Dengan perlahan Von Bork berjalan kembali ke ruang bacanya ketika sinar lampu mobil tamunya telah menghilang di kejauhan. Dilihatnya pembantu tuany telah memadamkan lampu dan pergi tidur. Rumah yang serba sepi dan gelap begini merupakan pengalaman baru baginya, karena biasanya tempat itu selalu ramai oleh celoteh dan staf rumah tangganya yang lumayan besar. Tapi dia lega karena mereka semua dalam keadaan aman dan di situ tak ada orang lain—kecuali wanita tukang masak tua yang bersikeras tetap tinggal melayaninya. Ada banyak dokumen yang perlu dimusnahkannya dan dia mulai melakukannya, saat itu juga, sampai wajahnya yang tampan dan selalu waspada memerah akibatnya panasnya api yang membakar kertas-kertas. Dia memasukkan isi lemari besi ke sebuah koper kulit kecil dengan sangat rapi dan sistematis. Namun belum lama dia bekerja, telinganya yang tajam menangkap suara mobil di kejauhan. Dengan segera dia berteriak gembira, menutup kopernya, mengunci lemari besinya, dan bergegas ke luar. Tepat pada waktu itulah dia melihat sebuah mobil kecil berhenti di pintu gerbang rumahnya. Penumpangnya melompat ke luar dan bergegas menghampirinya, sementara sopirnya—pria tua bertubuh agak gemuk dan berjenggot abu-abu—duduk bersandar seakan siap menunggu lama.

"Bagaimana?" tanya Von Bork dengan penasaran sambil berlari mendekati tamunya.

Sebagai jawaban, tamu itu melambaikan sebuah bungkusan kecil terbungkus kertas cokelat ke atas kepalanya.

"Anda bisa menyerahkan imbalannya kepada saya malam ini juga, Mister," teriaknya. "Akhirnya saya berhasil membawa hadiah ini untuk Anda."

"Sinyal-sinyal itu?"

"Seperti yang tertulis di telegram saya. Lengkap dan aktual, sinyal bendera, kode lampu, Marconi— tapi cuma salinannya, bukan aslinya. Terlalu berbahaya kalau harus mendapatkan yang asli. Tapi ini persis aslinya, dan Anda tak perlu ragu." Dia menepuk pundak orang Jerman itu dengan akrab sampai Von Bork mengernyit.
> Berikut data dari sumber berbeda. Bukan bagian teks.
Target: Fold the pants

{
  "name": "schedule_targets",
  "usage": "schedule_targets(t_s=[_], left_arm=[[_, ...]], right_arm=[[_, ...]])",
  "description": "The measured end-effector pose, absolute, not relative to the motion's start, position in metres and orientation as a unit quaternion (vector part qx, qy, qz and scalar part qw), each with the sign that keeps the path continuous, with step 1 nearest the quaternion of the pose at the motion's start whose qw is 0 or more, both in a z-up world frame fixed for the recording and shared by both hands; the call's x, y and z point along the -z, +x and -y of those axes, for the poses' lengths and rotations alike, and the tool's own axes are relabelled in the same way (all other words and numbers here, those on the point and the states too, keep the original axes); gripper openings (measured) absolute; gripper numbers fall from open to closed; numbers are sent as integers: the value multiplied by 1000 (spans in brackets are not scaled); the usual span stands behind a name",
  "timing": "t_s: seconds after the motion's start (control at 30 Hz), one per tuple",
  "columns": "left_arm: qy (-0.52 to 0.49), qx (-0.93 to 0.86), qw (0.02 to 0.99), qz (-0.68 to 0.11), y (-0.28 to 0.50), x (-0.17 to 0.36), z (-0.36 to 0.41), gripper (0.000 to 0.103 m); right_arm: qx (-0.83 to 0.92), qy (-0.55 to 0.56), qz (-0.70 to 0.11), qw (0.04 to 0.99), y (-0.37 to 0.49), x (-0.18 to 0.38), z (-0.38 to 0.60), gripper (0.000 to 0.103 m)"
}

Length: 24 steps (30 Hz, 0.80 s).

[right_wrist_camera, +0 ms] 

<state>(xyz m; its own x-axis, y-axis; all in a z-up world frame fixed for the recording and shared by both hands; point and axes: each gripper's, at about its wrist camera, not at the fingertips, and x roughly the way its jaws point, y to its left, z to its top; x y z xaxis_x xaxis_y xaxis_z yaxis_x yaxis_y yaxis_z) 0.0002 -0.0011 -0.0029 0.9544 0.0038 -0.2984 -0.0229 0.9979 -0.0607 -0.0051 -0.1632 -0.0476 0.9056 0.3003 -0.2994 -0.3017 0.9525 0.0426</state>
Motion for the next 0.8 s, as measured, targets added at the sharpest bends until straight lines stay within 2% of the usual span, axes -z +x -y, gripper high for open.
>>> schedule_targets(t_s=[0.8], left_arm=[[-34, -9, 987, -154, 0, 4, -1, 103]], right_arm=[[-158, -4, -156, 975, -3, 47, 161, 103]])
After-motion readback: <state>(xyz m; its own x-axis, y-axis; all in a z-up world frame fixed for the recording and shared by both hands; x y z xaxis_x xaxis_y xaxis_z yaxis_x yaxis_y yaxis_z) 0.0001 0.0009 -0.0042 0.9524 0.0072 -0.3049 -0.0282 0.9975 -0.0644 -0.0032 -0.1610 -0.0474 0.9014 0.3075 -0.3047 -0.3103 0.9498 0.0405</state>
"Silakan masuk," katanya. "Saya sendirian di rumah. Saya tinggal menunggu ini. Tentu saja salinan justru lebih baik daripada aslinya. Kalau mereka tahu dokumen aslinya telah hilang, mereka akan mengubah semua kodenya. Menurut Anda salinan ini cukup aman?"

Pria berdarah campuran Amerika-Irlandia itu telah masuk ke ruang baca dan mengembangkan kedua lengannya pada lengan kursi. Tubuhnya kurus tinggi, usianya enam puluhan, wajahnya kejam, dan jenggotnya tipis seperti kambing sehingga dia benar-benar mirip karikatur Paman Sam. Sebatang rokok yang baru diisap separo bertengger di salah satu sudut bibirnya dan ketika sudah duduk, dia lalu menyalakan korek untuk menyulut rokoknya lagi.
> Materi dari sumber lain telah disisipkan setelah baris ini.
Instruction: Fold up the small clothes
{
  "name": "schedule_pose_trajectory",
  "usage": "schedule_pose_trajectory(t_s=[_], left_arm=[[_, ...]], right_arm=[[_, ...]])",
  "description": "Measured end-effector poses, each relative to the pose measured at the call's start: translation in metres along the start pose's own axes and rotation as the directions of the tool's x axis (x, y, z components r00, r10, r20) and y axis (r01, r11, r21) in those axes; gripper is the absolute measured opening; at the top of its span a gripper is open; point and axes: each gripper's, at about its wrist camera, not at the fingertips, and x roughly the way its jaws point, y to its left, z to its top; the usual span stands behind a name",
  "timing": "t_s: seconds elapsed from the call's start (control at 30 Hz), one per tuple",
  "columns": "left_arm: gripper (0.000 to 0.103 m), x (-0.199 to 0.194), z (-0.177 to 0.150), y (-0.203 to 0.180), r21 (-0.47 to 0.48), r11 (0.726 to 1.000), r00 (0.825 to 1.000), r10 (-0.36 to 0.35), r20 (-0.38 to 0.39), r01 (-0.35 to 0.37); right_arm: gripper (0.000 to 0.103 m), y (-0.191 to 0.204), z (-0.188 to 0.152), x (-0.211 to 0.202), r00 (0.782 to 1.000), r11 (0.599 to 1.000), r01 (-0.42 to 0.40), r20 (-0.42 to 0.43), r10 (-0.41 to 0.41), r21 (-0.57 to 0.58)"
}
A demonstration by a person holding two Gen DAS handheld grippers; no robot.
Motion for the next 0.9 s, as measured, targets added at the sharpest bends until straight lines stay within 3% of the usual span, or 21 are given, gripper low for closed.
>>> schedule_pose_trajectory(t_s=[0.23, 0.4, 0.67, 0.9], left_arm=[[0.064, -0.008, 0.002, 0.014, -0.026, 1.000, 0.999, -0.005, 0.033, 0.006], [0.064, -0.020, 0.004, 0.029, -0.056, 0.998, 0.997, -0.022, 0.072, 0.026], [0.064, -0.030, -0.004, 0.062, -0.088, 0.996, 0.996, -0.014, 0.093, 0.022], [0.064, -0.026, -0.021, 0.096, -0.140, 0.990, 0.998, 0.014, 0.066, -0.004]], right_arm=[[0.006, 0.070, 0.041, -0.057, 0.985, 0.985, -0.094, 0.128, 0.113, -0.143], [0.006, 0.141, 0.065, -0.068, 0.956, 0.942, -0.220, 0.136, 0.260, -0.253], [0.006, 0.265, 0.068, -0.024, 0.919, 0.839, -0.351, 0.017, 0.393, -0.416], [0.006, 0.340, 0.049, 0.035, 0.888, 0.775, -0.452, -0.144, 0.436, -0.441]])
"Siap berangkat?" tanyanya sambil menengok ke sekeliling. "Katakan, Mister," tambahnya ketika matanya menatap lemari besi yang gordennya tersingkap. "Anda tak menyimpan berkas-berkas di lemari besi itu, kan?"

"Memangnya kenapa?"

"Wah, dengan pintu yang gampang dibuka seperti itu! Padahal Anda termasyhur sebagai mata-mata andal. Orang Amerika dengan mudah bisa mencongkelnya dengan pembuka botol. Kalau saja saya tahu surat saya akan disimpan di tempat seperti itu, saya tak akan berani tulis surat kepada Anda."

"Siapa pun yang ingin membuka lemari itu secara paksa akan terbengong-bengong," jawab Von Bork. "Tak ada alat yang mampu membuka kotak baja itu."

"Tapi kuncinya itu?"

"Kuncinya memiliki kombinasi ganda. Anda tahu apa artinya?"

Orang Amerika itu menggeleng.

"Well, Anda perlu kata dan sederet angka sebelum kunci itu bisa dibuka." Dia bangkit dan menunjukkan rangkaian huruf dan angka yang bersinar-sinar di sekeliling lubang kunci. "Yang sebelah luar ini untuk huruf-huruf, sedangkan sebelah dalamnya untuk angka-angka."

"Well, well, bagus sekali."

"Jadi tidak semudah yang Anda kira. Saya menyuruh orang membuat ini empat tahun yang lalu, dan coba pikir kata apa dan angka-angka berapa yang saya pilih untuk membuka lemari besi ini."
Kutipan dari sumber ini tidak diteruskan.